**Work instructions**: Output all records exactly, with no images.

**Records shown**:
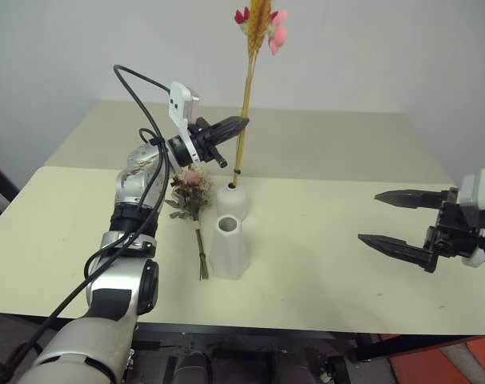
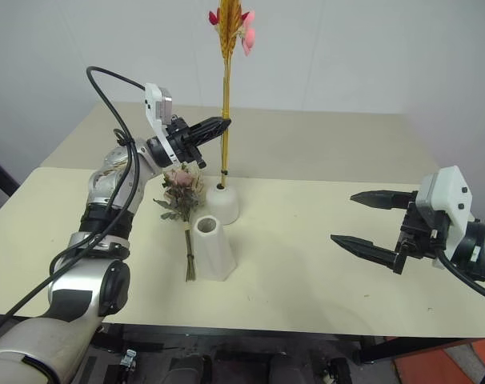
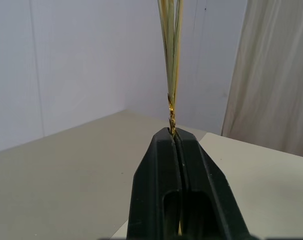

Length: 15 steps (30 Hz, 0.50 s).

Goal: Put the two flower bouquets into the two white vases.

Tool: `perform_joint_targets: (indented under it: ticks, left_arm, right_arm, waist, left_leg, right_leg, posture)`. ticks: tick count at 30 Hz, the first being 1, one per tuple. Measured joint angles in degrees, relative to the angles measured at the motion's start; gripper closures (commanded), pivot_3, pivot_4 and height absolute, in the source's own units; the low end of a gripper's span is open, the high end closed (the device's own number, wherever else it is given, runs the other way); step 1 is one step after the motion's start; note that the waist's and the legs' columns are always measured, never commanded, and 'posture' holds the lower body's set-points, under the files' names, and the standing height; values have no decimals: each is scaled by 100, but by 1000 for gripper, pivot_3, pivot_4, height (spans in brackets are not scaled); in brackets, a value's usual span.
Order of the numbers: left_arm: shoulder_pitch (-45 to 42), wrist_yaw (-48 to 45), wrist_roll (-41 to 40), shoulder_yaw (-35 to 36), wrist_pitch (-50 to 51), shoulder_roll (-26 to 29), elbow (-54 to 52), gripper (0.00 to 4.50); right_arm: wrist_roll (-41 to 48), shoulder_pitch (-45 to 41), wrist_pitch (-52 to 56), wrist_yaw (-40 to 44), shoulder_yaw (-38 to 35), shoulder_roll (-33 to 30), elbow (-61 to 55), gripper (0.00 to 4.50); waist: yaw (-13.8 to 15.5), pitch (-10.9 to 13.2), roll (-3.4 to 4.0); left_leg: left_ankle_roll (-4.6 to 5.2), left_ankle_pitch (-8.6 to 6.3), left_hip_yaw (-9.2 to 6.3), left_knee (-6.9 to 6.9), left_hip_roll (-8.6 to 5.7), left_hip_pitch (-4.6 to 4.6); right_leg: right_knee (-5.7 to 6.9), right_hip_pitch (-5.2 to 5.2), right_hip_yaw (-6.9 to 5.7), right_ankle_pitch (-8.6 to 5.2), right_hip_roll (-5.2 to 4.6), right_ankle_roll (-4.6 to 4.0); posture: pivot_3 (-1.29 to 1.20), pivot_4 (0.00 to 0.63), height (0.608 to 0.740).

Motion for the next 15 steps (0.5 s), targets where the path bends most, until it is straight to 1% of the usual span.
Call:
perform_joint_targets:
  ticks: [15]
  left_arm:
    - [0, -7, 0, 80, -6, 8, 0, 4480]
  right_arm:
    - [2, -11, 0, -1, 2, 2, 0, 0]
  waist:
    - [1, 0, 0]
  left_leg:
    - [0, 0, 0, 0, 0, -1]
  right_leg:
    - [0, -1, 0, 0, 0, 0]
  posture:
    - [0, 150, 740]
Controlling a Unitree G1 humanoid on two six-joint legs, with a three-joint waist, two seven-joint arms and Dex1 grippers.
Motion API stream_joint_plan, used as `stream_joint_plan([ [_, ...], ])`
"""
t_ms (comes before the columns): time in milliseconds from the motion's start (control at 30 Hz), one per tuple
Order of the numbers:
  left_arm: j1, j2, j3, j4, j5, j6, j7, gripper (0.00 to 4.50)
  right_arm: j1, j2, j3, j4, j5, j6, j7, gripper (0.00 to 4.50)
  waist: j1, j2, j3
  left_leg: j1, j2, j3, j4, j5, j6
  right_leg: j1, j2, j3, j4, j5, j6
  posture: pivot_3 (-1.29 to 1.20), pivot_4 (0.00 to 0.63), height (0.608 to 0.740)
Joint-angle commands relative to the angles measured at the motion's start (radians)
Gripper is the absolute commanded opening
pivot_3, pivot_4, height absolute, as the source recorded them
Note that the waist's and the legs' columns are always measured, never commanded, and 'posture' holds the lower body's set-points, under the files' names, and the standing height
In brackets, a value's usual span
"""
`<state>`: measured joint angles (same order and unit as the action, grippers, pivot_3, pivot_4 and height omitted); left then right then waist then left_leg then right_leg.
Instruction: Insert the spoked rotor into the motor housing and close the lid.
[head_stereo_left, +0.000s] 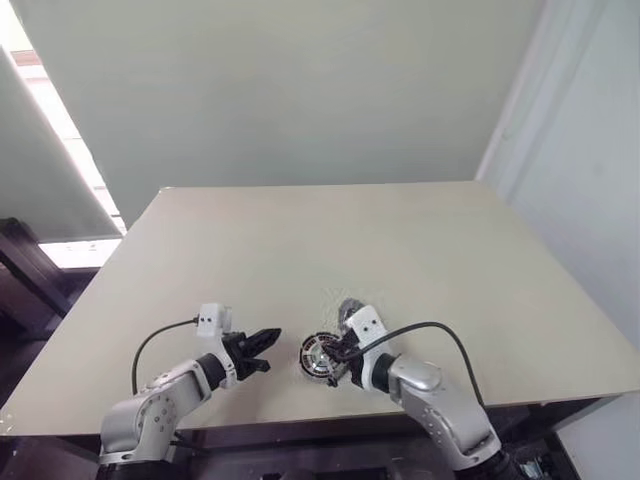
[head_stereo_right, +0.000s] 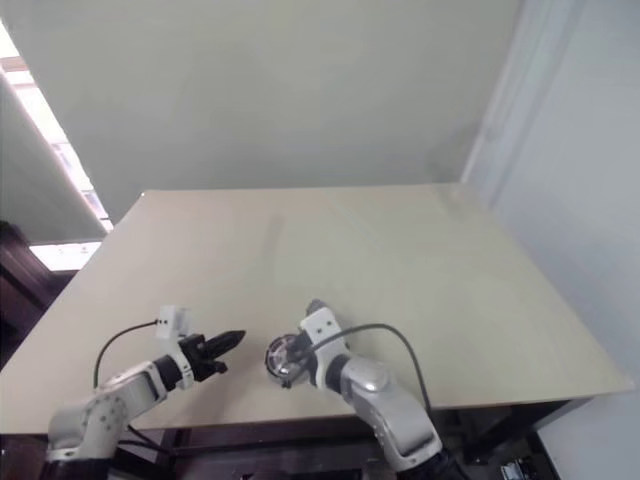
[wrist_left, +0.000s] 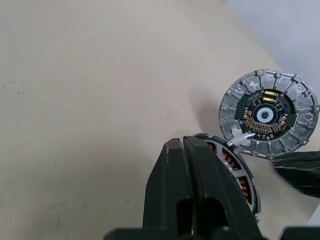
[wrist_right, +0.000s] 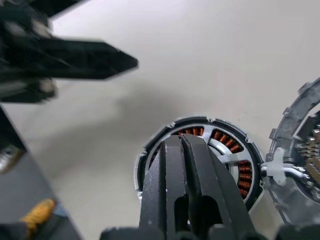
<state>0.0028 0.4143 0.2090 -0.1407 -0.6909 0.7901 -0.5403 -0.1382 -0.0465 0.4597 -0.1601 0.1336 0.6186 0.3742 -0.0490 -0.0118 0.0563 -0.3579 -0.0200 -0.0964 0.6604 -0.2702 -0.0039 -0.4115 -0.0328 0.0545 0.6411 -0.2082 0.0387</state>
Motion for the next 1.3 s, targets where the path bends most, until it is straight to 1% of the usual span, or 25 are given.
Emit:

**Solution**:
Length: 15 steps (30 Hz, 0.50 s).

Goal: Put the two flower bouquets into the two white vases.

Tool: `perform_joint_targets: (indented under it: ticks, left_arm, right_arm, waist, left_leg, right_leg, posture)`. ticks: tick count at 30 Hz, the first being 1, one per tuple. Measured joint angles in degrees, relative to the angles measured at the motion's start; gripper closures (commanded), pivot_3, pivot_4 and height absolute, in the source's own units; the low end of a gripper's span is open, the high end closed (the device's own number, wherever else it is given, runs the other way); step 1 is one step after the motion's start; note that the waist's and the legs' columns are always measured, never commanded, and 'posture' holds the lower body's set-points, under the files' names, and the standing height; values have no decimals: each is scaled by 100, but by 1000 for gripper, pivot_3, pivot_4, height (spans in brackets are not scaled); in brackets, a value's usual span.
Order of the numbers: left_arm: shoulder_pitch (-45 to 42), wrist_yaw (-48 to 45), wrist_roll (-41 to 40), shoulder_yaw (-35 to 36), wrist_pitch (-50 to 51), shoulder_roll (-26 to 29), elbow (-54 to 52), gripper (0.00 to 4.50); right_arm: wrist_roll (-41 to 48), shoulder_pitch (-45 to 41), wrist_pitch (-52 to 56), wrist_yaw (-40 to 44), shoulder_yaw (-38 to 35), shoulder_roll (-33 to 30), elbow (-61 to 55), gripper (0.00 to 4.50); waist: yaw (-13.8 to 15.5), pitch (-10.9 to 13.2), roll (-3.4 to 4.0); left_leg: left_ankle_roll (-4.6 to 5.2), left_ankle_pitch (-8.6 to 6.3), left_hip_yaw (-9.2 to 6.3), left_knee (-6.9 to 6.9), left_hip_roll (-8.6 to 5.7), left_hip_pitch (-4.6 to 4.6); right_leg: right_knee (-5.7 to 6.9), right_hip_pitch (-5.2 to 5.2), right_hip_yaw (-6.9 to 5.7), right_ankle_pitch (-8.6 to 5.2), right_hip_roll (-5.2 to 4.6), right_ankle_roll (-4.6 to 4.0); posture: pivot_3 (-1.29 to 1.20), pivot_4 (0.00 to 0.63), height (0.608 to 0.740).

Motion for the next 15 steps (0.5 s), targets where the path bends most, until it is straight to 1% of the usual span.
Call:
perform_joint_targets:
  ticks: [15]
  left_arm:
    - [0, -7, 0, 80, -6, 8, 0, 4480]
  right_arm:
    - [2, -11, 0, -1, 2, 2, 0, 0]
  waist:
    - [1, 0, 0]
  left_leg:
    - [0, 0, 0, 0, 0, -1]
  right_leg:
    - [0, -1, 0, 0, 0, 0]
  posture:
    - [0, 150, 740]
Controlling a Unitree G1 humanoid on two six-joint legs, with a three-joint waist, two seven-joint arms and Dex1 grippers.
Motion API stream_joint_plan, used as `stream_joint_plan([ [_, ...], ])`
"""
t_ms (comes before the columns): time in milliseconds from the motion's start (control at 30 Hz), one per tuple
Order of the numbers:
  left_arm: j1, j2, j3, j4, j5, j6, j7, gripper (0.00 to 4.50)
  right_arm: j1, j2, j3, j4, j5, j6, j7, gripper (0.00 to 4.50)
  waist: j1, j2, j3
  left_leg: j1, j2, j3, j4, j5, j6
  right_leg: j1, j2, j3, j4, j5, j6
  posture: pivot_3 (-1.29 to 1.20), pivot_4 (0.00 to 0.63), height (0.608 to 0.740)
Joint-angle commands relative to the angles measured at the motion's start (radians)
Gripper is the absolute commanded opening
pivot_3, pivot_4, height absolute, as the source recorded them
Note that the waist's and the legs' columns are always measured, never commanded, and 'posture' holds the lower body's set-points, under the files' names, and the standing height
In brackets, a value's usual span
"""
`<state>`: measured joint angles (same order and unit as the action, grippers, pivot_3, pivot_4 and height omitted); left then right then waist then left_leg then right_leg.
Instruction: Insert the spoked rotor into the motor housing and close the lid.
[head_stereo_left, +0.000s] 
[head_stereo_right, +0.000s] 
[wrist_left, +0.000s] 
[wrist_right, +0.000s] 
<state>0.0028 0.4143 0.2090 -0.1407 -0.6909 0.7901 -0.5403 -0.1382 -0.0465 0.4597 -0.1601 0.1336 0.6186 0.3742 -0.0490 -0.0118 0.0563 -0.3579 -0.0200 -0.0964 0.6604 -0.2702 -0.0039 -0.4115 -0.0328 0.0545 0.6411 -0.2082 0.0387</state>
Motion for the next 1.3 s, targets where the path bends most, until it is straight to 1% of the usual span, or 25 are given.
Emit:

Nothing further is needed to complete this exercise.